Problem to solve — Your task is to reproduce exactly the lines that run from the beginning of the data through the line where "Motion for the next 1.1" appears.

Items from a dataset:
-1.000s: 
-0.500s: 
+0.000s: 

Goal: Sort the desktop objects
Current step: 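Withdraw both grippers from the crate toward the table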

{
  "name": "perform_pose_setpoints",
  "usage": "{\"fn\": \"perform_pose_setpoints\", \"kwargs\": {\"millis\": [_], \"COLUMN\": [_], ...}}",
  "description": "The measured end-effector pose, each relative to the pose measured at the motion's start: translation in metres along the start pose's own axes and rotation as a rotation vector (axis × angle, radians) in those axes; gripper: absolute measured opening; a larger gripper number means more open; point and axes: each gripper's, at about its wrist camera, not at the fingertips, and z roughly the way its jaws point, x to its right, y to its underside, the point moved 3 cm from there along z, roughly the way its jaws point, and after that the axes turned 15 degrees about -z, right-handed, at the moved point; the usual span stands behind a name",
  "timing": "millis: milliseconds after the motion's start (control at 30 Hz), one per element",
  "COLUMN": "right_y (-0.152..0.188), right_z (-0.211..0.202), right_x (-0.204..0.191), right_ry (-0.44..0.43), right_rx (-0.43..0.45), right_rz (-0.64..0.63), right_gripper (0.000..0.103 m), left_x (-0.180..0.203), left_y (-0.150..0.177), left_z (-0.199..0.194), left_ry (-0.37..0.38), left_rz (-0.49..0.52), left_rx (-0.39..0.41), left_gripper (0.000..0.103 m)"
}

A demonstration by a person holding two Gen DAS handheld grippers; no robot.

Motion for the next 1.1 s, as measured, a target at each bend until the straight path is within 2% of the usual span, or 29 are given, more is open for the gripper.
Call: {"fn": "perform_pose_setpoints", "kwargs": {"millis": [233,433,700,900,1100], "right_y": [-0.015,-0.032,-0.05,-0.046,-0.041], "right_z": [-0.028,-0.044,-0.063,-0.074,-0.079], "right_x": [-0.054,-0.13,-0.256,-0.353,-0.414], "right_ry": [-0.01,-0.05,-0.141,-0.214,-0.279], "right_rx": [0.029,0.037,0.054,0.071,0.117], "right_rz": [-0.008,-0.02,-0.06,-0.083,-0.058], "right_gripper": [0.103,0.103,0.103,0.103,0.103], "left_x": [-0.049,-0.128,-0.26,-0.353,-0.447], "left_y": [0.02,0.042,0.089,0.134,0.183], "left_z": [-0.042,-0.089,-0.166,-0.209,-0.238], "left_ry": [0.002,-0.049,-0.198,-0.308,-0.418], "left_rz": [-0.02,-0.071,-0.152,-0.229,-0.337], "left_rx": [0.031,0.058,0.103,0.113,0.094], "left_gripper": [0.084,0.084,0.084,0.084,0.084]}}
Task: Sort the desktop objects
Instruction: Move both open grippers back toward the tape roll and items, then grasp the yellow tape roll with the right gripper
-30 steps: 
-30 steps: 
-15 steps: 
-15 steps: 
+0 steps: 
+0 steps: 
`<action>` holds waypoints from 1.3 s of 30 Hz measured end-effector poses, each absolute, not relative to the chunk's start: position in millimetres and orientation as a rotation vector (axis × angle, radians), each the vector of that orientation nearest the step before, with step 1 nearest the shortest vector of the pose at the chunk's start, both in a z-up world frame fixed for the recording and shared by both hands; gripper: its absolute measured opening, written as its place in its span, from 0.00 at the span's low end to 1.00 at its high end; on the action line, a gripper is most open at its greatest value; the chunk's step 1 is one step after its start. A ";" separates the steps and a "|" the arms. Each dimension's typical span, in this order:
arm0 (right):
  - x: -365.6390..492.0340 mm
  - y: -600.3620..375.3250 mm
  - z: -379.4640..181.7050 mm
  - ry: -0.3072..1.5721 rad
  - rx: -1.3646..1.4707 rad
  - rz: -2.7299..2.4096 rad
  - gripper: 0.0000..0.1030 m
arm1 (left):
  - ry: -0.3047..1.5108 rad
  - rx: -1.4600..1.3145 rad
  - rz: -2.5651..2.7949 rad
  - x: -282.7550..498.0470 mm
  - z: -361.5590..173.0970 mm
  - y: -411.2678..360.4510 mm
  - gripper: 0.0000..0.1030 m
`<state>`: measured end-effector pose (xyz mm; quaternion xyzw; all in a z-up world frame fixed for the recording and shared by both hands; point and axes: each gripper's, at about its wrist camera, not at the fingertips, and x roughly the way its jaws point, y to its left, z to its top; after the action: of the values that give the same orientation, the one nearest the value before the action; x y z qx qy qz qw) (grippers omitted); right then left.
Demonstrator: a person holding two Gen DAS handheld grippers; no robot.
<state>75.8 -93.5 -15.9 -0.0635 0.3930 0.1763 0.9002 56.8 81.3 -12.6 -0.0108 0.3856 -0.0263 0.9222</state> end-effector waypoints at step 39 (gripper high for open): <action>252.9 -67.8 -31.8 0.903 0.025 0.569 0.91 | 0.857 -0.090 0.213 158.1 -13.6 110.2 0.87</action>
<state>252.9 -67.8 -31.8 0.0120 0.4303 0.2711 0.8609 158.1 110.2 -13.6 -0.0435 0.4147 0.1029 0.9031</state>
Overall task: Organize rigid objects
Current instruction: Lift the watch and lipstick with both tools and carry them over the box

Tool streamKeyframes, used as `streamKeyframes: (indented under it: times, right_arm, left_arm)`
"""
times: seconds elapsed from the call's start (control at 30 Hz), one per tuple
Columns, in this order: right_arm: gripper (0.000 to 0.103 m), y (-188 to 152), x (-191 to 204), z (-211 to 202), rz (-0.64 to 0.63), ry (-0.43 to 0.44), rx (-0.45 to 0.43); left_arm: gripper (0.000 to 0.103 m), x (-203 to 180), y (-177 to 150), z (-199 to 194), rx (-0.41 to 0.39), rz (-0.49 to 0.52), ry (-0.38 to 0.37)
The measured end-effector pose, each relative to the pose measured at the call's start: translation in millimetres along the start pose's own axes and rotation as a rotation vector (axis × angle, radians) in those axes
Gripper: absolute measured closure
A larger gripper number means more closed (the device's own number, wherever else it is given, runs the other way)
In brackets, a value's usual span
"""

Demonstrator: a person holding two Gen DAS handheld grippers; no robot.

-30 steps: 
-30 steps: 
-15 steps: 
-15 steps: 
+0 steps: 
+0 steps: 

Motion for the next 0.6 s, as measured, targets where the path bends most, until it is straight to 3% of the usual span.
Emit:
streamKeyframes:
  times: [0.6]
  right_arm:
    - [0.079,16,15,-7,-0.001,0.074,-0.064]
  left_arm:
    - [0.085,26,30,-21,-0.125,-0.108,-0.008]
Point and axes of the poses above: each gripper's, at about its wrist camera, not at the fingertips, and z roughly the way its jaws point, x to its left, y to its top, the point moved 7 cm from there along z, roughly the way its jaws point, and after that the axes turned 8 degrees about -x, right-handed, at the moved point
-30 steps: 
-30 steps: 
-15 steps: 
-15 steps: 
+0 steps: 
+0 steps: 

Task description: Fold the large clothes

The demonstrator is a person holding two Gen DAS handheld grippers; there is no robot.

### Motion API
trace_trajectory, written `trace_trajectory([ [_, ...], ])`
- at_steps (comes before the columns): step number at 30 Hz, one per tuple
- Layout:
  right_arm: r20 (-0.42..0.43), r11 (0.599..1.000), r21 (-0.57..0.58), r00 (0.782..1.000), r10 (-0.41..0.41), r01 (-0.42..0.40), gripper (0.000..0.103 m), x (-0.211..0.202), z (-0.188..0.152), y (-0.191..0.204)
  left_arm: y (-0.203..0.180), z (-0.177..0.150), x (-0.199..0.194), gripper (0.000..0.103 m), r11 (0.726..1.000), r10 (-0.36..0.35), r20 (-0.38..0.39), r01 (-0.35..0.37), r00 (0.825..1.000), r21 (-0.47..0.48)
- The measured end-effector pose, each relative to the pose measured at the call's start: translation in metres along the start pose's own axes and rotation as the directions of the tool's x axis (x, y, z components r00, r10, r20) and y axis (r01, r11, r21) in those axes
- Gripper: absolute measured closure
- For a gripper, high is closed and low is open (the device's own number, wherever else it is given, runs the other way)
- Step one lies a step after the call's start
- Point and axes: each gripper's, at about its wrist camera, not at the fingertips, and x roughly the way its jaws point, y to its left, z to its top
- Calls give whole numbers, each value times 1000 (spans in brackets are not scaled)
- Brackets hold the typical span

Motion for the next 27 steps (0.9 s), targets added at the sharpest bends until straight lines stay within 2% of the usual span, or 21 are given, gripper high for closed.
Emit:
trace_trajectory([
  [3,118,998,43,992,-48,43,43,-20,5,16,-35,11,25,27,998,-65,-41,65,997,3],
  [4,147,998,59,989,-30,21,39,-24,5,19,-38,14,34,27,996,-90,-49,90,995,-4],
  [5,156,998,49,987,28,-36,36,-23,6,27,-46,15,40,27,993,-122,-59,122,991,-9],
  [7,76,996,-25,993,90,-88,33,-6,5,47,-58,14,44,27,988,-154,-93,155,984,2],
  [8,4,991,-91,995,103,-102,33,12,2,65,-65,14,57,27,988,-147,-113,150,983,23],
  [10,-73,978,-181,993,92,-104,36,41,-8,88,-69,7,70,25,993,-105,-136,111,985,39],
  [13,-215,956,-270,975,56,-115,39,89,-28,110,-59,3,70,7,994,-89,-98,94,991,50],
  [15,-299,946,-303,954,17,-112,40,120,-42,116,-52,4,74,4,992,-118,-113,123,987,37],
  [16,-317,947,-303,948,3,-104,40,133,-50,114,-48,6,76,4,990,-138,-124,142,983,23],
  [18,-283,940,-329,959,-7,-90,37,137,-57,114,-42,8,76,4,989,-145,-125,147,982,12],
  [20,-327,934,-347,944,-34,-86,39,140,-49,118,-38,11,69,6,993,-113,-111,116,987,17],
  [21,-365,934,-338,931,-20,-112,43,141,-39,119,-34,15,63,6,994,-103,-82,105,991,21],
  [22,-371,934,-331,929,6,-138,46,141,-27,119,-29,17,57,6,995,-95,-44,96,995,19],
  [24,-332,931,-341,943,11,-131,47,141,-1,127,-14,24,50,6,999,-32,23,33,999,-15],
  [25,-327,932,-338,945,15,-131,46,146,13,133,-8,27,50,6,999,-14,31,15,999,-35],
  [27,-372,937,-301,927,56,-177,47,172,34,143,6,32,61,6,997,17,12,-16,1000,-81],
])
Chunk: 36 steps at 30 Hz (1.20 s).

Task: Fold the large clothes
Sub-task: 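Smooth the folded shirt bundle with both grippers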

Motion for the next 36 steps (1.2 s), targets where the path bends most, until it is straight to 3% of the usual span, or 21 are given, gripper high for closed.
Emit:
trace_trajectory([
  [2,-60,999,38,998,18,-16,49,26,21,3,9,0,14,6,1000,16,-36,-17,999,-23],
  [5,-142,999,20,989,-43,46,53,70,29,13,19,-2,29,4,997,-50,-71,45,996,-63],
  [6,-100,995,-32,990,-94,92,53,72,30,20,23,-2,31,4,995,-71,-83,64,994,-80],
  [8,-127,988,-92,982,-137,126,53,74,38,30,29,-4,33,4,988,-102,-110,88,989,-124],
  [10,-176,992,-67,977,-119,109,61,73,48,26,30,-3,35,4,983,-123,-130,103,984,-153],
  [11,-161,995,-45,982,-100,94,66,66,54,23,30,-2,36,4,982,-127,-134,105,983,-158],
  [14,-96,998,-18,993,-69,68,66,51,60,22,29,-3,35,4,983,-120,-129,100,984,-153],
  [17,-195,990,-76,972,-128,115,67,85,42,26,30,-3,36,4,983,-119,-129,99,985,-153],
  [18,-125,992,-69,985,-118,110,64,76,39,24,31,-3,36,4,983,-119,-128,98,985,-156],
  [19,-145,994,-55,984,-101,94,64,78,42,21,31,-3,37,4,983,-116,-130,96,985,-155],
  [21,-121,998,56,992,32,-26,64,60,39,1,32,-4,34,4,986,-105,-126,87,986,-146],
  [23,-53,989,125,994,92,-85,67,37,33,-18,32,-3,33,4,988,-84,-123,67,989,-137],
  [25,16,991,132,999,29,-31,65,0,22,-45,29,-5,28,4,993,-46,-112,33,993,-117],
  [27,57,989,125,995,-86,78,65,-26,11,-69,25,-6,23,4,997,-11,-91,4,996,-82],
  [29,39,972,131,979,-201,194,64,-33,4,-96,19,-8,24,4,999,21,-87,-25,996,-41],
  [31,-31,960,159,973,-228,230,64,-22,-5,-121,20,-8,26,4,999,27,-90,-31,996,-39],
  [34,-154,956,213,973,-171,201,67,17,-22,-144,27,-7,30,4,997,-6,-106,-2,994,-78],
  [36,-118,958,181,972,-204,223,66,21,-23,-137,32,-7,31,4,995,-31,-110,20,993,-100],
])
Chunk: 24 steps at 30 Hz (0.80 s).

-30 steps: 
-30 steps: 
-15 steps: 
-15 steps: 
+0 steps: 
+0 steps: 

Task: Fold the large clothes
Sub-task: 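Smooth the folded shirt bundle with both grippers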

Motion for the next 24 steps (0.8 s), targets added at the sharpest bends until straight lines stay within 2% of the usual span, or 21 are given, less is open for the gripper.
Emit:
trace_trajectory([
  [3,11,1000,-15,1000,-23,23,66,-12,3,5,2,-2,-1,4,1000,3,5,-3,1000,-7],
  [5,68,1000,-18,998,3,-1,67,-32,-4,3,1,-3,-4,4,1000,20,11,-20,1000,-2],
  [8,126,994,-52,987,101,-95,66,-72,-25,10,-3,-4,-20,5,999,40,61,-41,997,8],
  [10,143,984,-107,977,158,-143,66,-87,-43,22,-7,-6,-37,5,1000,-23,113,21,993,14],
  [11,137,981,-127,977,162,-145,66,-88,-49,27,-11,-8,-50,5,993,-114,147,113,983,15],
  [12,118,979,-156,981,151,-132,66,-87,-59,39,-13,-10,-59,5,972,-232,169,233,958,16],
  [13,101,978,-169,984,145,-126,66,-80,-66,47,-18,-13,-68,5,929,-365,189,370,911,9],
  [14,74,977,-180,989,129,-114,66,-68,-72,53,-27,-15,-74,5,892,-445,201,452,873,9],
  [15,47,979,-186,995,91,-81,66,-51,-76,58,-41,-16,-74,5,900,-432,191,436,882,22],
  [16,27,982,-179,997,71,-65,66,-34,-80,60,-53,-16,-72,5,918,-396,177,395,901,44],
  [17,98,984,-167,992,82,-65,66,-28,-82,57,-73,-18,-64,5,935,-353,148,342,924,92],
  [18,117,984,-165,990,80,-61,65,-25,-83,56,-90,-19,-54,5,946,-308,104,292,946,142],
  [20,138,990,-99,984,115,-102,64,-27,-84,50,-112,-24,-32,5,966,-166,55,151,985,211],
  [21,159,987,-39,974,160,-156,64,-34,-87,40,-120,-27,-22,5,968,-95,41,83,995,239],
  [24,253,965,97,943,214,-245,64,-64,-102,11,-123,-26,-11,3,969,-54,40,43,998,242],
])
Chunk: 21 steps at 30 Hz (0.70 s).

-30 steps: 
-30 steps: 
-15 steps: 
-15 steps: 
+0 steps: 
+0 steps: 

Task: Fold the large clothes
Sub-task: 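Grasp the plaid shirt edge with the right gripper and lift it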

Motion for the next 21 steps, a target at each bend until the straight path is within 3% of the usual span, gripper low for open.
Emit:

Solution for this task —
-1.000s: 
-0.500s: 
+0.000s: 

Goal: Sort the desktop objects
Current step: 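Withdraw both grippers from the crate toward the table
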
{
  "name": "perform_pose_setpoints",
  "usage": "{\"fn\": \"perform_pose_setpoints\", \"kwargs\": {\"millis\": [_], \"COLUMN\": [_], ...}}",
  "description": "The measured end-effector pose, each relative to the pose measured at the motion's start: translation in metres along the start pose's own axes and rotation as a rotation vector (axis × angle, radians) in those axes; gripper: absolute measured opening; a larger gripper number means more open; point and axes: each gripper's, at about its wrist camera, not at the fingertips, and z roughly the way its jaws point, x to its right, y to its underside, the point moved 3 cm from there along z, roughly the way its jaws point, and after that the axes turned 15 degrees about -z, right-handed, at the moved point; the usual span stands behind a name",
  "timing": "millis: milliseconds after the motion's start (control at 30 Hz), one per element",
  "COLUMN": "right_y (-0.152..0.188), right_z (-0.211..0.202), right_x (-0.204..0.191), right_ry (-0.44..0.43), right_rx (-0.43..0.45), right_rz (-0.64..0.63), right_gripper (0.000..0.103 m), left_x (-0.180..0.203), left_y (-0.150..0.177), left_z (-0.199..0.194), left_ry (-0.37..0.38), left_rz (-0.49..0.52), left_rx (-0.39..0.41), left_gripper (0.000..0.103 m)"
}

A demonstration by a person holding two Gen DAS handheld grippers; no robot.

Motion for the next 1.1 s, as measured, a target at each bend until the straight path is within 2% of the usual span, or 29 are given, more is open for the gripper.

Response complete; there is no more output.